The main source of contaminants in a cleanroom is people, generated from the particles that are shed from exposed skin and clothing fibers. The particle-shedding rate depends on the clothing being worn (such as specialized cleanroom garments) and how much the person is moving around.
Figure 1. A CFD model for a cell-processing lab |
The airborne particle concentration in a cleanroom is a function of the air change rate and air distribution in the space. Therefore, simply specifying an air change rate assuming full dilution is not enough to ensure that cleanrooms operate properly and achieve the particle counts required for their ISO class rating.

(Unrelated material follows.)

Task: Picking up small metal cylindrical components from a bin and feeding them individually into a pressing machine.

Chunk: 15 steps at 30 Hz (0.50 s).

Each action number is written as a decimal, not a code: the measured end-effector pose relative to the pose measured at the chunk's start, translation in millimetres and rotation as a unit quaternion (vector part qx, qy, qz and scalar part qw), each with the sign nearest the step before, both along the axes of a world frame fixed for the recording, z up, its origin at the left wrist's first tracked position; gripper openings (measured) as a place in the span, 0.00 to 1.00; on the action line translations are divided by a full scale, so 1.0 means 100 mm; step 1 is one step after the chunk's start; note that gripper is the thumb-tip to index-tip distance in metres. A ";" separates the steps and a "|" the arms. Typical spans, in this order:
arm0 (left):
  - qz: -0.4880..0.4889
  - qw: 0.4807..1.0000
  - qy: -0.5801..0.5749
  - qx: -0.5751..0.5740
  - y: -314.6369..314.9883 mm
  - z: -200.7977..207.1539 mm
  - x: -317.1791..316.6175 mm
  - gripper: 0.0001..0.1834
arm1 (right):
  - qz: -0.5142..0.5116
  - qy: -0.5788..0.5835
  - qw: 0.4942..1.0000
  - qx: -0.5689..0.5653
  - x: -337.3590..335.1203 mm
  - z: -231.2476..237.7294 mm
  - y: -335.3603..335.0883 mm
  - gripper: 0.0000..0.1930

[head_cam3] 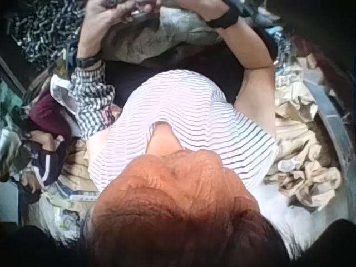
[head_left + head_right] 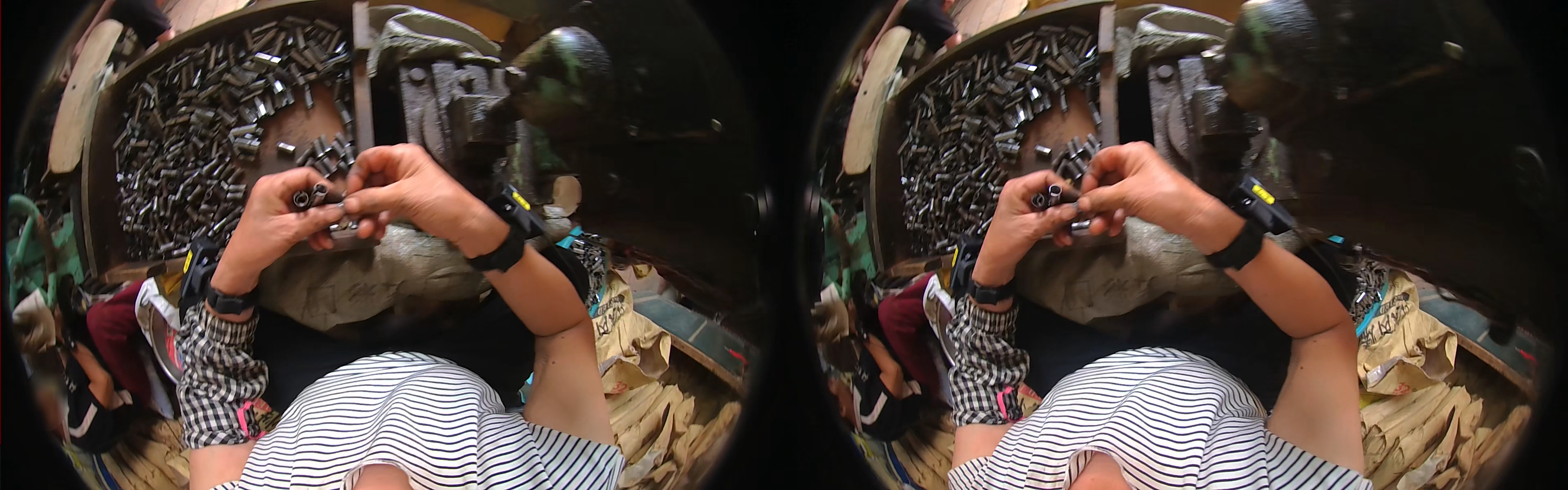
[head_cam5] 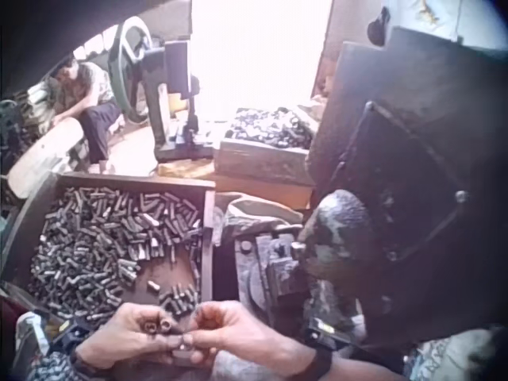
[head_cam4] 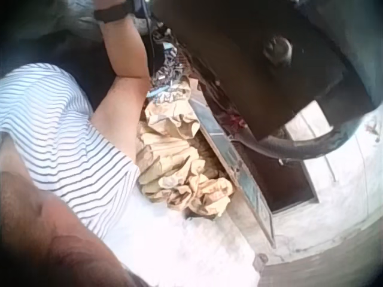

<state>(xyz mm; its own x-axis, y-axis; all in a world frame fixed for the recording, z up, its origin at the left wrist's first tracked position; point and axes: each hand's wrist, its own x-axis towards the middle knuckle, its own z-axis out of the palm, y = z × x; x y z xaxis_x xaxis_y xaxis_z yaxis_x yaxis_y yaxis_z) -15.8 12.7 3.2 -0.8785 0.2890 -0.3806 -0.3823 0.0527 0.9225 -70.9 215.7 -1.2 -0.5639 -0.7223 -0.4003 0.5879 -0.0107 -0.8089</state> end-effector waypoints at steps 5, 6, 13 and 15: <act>0.035 0.996 -0.011 0.082 0.02 -0.02 0.01 0.09 | -0.029 0.083 0.995 -0.050 0.07 -0.11 0.00 0.04; 0.029 0.996 0.002 0.085 0.02 -0.03 0.01 0.09 | -0.038 0.092 0.993 -0.067 0.07 -0.13 -0.01 0.04; 0.133 0.979 0.007 0.153 -0.10 -0.18 0.02 0.09 | -0.107 0.530 0.830 0.139 0.72 0.86 0.59 0.18; 0.158 0.980 0.021 0.118 -0.14 -0.17 0.05 0.08 | -0.195 0.508 0.827 0.139 1.16 1.06 1.08 0.11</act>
<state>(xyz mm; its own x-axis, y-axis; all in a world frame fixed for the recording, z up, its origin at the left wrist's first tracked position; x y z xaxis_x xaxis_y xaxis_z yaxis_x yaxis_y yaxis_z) -11.2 -1.3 -14.1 -0.9515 0.0752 -0.2984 -0.3074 -0.2789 0.9098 45.1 323.4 104.8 -0.8799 -0.3650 0.3041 -0.4015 0.2292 -0.8867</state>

The effect of garments is an interesting one. Clothing can drastically reduce the particles shed from human skin by covering more parts of the body, and having personnel wear nonwoven fabrics can greatly reduce the amount of clothing fibers that are shed. Recommendations of which cleanroom garments to wear can vary – one source mentions using a face mask, lab coat and hair cover for ISO 7 spaces while recommending an ensemble consisting of coveralls, booties, gloves, face mask and hood for ISO 5 spaces.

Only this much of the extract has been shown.